--- Records provided Enclosed Below ---

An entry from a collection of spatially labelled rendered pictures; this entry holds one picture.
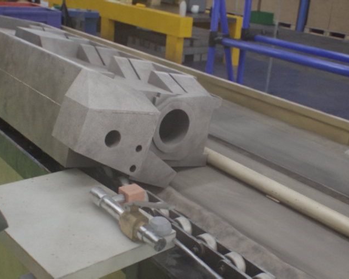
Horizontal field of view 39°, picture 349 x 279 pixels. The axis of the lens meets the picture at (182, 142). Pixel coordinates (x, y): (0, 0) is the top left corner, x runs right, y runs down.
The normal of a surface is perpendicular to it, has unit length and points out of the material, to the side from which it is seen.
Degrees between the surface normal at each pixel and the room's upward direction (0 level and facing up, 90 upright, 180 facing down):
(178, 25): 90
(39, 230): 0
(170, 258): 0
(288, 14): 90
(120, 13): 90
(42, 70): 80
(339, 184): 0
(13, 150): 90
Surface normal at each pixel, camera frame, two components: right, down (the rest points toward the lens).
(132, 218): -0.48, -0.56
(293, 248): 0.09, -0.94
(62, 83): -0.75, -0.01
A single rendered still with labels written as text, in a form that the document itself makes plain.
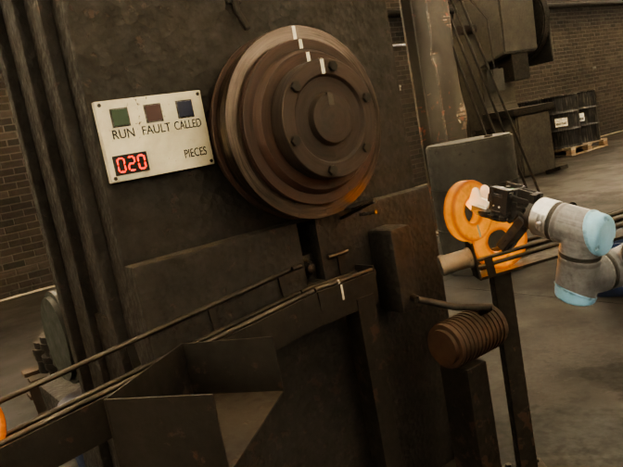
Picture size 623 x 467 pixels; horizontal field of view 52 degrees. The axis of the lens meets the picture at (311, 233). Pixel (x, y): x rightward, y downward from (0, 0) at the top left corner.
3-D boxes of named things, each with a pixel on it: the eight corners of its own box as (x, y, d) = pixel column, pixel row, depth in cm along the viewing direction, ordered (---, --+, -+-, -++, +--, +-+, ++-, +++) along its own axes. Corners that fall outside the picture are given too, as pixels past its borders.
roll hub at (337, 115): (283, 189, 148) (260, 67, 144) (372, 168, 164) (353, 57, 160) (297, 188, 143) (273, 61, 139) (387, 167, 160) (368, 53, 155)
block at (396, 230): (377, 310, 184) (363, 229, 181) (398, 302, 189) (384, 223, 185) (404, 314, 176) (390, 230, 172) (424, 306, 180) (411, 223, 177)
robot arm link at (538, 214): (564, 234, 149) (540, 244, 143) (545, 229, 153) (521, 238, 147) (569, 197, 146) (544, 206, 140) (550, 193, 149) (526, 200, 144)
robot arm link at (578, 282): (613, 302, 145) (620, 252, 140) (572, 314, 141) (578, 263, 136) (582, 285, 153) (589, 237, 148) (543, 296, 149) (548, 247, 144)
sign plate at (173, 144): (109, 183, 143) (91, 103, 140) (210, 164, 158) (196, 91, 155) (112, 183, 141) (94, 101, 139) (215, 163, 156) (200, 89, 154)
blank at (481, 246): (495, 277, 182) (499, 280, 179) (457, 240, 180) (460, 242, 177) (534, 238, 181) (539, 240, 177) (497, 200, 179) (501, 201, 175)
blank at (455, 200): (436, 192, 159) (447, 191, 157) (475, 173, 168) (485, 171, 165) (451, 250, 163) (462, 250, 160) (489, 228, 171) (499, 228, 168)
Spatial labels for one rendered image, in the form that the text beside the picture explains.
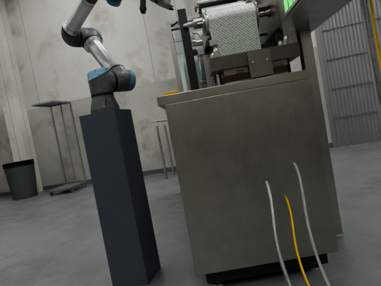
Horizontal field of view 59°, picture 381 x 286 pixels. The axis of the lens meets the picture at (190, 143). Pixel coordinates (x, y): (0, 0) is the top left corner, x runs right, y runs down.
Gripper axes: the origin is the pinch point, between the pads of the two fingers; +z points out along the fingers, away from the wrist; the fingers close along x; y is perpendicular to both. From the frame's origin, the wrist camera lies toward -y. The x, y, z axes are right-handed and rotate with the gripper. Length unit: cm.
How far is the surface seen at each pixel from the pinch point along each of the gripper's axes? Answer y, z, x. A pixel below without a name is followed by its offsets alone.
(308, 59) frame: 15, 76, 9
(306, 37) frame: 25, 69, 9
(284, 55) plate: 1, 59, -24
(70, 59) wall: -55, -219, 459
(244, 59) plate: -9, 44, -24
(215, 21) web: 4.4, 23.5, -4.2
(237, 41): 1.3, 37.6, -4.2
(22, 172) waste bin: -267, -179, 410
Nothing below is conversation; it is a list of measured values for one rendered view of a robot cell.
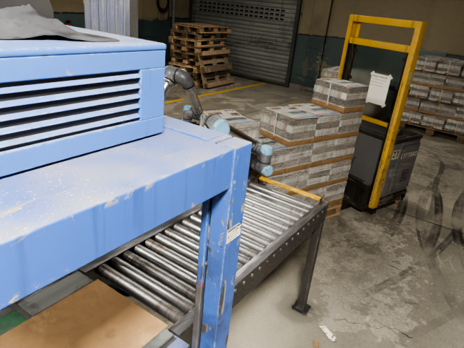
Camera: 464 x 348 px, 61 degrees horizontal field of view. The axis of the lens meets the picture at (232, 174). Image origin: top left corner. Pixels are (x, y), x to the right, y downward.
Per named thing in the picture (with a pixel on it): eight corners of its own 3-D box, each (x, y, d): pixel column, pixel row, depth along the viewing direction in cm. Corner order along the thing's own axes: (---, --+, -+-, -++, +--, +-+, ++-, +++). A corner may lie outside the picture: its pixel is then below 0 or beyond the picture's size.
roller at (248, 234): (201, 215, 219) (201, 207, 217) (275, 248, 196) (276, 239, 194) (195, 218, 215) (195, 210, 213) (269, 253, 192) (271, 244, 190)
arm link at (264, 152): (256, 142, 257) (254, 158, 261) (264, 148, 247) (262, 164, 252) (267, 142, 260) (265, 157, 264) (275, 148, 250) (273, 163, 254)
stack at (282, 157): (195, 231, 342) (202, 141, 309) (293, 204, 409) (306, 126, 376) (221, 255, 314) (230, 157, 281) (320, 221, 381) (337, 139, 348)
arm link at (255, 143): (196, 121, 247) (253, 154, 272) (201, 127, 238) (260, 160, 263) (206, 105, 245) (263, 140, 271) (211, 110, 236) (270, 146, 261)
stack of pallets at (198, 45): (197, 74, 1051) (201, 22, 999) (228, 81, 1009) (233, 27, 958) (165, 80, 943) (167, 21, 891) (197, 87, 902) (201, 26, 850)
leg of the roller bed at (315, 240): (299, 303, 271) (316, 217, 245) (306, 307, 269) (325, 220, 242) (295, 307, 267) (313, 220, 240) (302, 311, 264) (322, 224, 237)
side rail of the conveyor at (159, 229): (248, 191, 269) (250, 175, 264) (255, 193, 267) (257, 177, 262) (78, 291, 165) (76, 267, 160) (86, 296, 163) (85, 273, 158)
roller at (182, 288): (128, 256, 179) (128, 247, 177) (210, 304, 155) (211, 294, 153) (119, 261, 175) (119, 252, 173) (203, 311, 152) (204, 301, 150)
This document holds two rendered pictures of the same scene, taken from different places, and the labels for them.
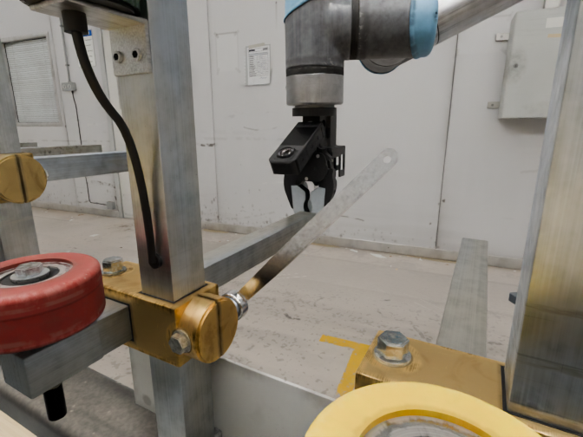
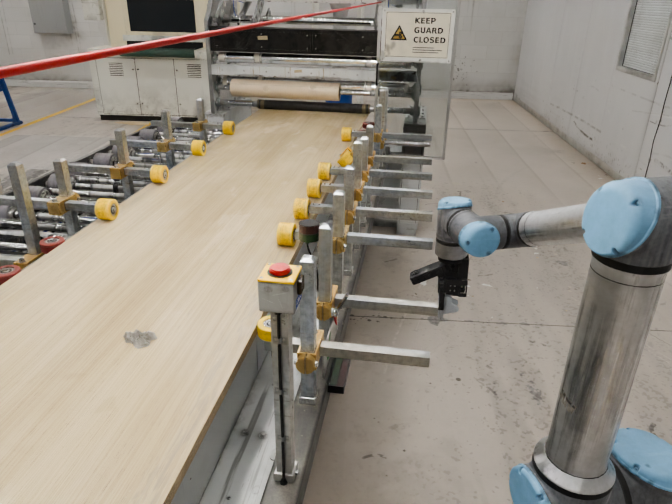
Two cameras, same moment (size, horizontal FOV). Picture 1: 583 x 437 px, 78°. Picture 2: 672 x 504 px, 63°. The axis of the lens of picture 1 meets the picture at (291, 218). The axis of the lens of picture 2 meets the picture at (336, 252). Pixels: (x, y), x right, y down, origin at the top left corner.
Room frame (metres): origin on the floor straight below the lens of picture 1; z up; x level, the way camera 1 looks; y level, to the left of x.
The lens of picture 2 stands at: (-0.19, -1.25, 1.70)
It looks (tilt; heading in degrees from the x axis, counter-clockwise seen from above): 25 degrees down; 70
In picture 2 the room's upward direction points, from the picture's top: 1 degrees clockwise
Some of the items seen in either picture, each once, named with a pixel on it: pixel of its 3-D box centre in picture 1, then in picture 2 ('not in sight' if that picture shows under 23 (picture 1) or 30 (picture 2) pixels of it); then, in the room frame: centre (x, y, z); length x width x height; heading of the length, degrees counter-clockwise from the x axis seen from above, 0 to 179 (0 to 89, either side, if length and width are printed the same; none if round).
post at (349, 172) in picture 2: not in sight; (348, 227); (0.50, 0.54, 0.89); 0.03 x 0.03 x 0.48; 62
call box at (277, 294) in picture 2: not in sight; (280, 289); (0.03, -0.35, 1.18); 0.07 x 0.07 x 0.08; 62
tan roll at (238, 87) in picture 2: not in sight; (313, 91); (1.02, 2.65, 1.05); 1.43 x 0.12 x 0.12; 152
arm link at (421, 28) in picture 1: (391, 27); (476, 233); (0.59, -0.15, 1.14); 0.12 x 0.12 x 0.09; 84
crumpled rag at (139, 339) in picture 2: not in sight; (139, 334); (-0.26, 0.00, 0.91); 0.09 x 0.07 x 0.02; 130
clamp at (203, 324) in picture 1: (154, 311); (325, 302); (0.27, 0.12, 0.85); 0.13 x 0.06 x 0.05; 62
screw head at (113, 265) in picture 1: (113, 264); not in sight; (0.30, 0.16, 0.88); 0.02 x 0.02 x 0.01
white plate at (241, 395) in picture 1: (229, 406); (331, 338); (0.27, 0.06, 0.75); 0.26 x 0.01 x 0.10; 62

--- End of Enclosed Records provided ---
--- Records provided Enclosed Below ---

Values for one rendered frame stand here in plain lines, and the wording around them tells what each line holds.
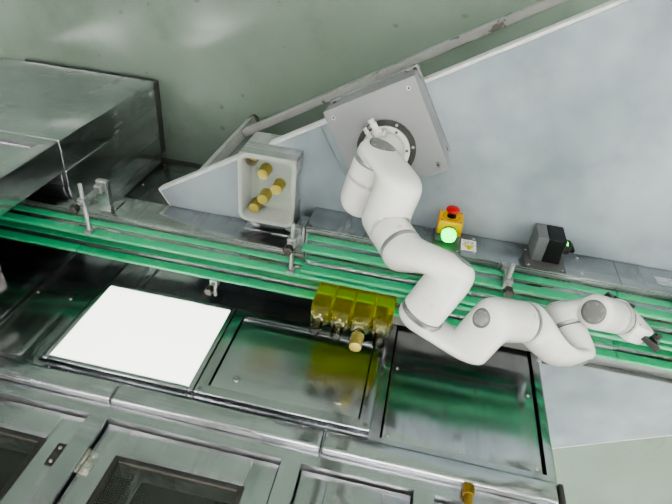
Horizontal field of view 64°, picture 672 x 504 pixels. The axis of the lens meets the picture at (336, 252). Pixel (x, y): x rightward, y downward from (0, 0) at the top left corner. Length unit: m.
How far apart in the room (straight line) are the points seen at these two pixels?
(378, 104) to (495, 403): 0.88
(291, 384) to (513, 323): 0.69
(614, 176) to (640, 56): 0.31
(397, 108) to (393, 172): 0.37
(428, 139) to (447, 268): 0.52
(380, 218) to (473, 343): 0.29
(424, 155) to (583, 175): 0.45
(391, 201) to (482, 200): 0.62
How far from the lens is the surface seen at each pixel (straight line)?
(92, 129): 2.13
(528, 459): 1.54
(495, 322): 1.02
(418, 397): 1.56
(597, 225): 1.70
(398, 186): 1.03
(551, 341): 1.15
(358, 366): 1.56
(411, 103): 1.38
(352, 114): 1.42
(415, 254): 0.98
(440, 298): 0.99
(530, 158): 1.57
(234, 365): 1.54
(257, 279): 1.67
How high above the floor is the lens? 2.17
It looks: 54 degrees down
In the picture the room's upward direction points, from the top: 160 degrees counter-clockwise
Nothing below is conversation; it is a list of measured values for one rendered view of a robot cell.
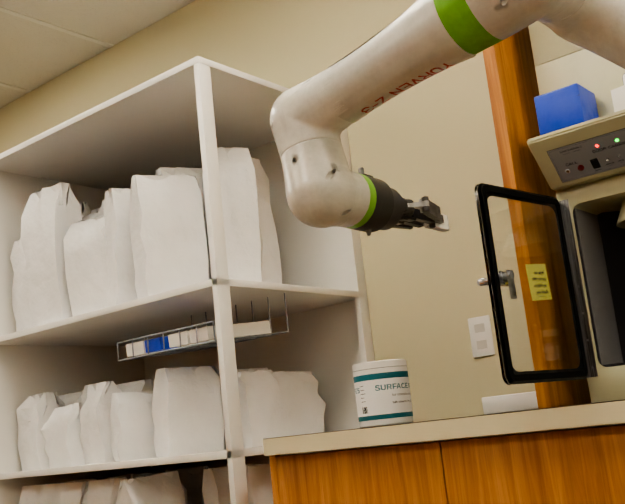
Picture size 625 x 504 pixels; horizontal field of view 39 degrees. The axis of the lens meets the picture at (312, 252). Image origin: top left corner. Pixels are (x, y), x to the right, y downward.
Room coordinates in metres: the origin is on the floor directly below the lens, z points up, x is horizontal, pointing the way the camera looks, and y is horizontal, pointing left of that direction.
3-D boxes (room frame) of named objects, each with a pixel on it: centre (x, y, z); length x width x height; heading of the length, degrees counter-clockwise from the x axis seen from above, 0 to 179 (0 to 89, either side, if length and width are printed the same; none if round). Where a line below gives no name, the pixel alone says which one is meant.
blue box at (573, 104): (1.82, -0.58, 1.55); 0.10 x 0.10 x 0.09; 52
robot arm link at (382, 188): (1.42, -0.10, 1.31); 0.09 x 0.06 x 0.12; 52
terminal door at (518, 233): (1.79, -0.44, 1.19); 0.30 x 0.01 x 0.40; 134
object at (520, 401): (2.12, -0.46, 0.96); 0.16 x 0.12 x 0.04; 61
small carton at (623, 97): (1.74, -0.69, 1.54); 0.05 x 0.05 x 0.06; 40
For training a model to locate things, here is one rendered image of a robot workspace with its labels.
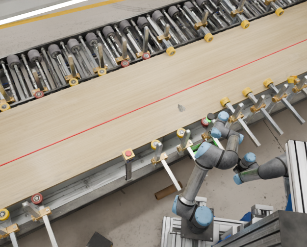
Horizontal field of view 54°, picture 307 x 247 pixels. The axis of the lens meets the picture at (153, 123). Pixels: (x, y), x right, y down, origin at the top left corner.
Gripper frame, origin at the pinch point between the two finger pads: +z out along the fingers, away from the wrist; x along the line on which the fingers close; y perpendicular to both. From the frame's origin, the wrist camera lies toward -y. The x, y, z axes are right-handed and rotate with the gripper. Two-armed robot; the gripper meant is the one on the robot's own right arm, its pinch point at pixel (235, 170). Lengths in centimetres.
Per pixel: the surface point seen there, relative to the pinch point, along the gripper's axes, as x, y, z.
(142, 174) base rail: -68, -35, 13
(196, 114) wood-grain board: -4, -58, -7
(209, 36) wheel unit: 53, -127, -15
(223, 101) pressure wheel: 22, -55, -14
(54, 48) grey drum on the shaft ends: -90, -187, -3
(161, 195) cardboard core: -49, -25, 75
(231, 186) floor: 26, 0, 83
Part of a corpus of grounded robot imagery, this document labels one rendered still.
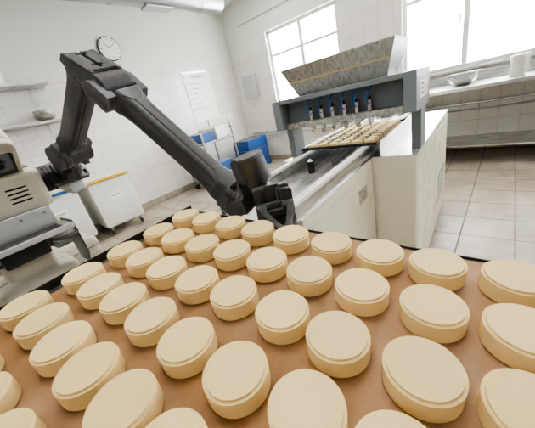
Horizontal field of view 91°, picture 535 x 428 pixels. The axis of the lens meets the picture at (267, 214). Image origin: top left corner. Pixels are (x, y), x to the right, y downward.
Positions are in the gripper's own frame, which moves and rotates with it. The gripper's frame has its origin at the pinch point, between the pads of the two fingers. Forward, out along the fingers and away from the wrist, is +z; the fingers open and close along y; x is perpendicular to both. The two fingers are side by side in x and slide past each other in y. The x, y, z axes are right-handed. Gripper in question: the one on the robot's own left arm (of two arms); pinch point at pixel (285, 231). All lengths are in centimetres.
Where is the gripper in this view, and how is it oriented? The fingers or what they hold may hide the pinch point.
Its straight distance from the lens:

--- End of Enclosed Records provided ---

**Assignment**
Retrieve each line of the data in which the word "viewing" can be found.

**Your response**
3-D boxes of named things, each with a pixel on it: the eight corners of its own box as (x, y, d) = pixel column, pixel row, depth in cm along the viewing direction, ordered (---, --+, -+-, -++, +--, +-+, ++-, +++) along its own axes. Corners that fall outside the picture are given too, as pixels past its borders.
Per named thing in the picture (with a pixel on it): eight corners of its own 3-D box, each (x, y, d): pixel column, pixel row, depth along the viewing direction in cm. Corner order along the thing's own axes: (---, --+, -+-, -++, +--, +-+, ++-, +++). A corner may lie outside the picture: its pixel is then below 0 or beyond the picture's size.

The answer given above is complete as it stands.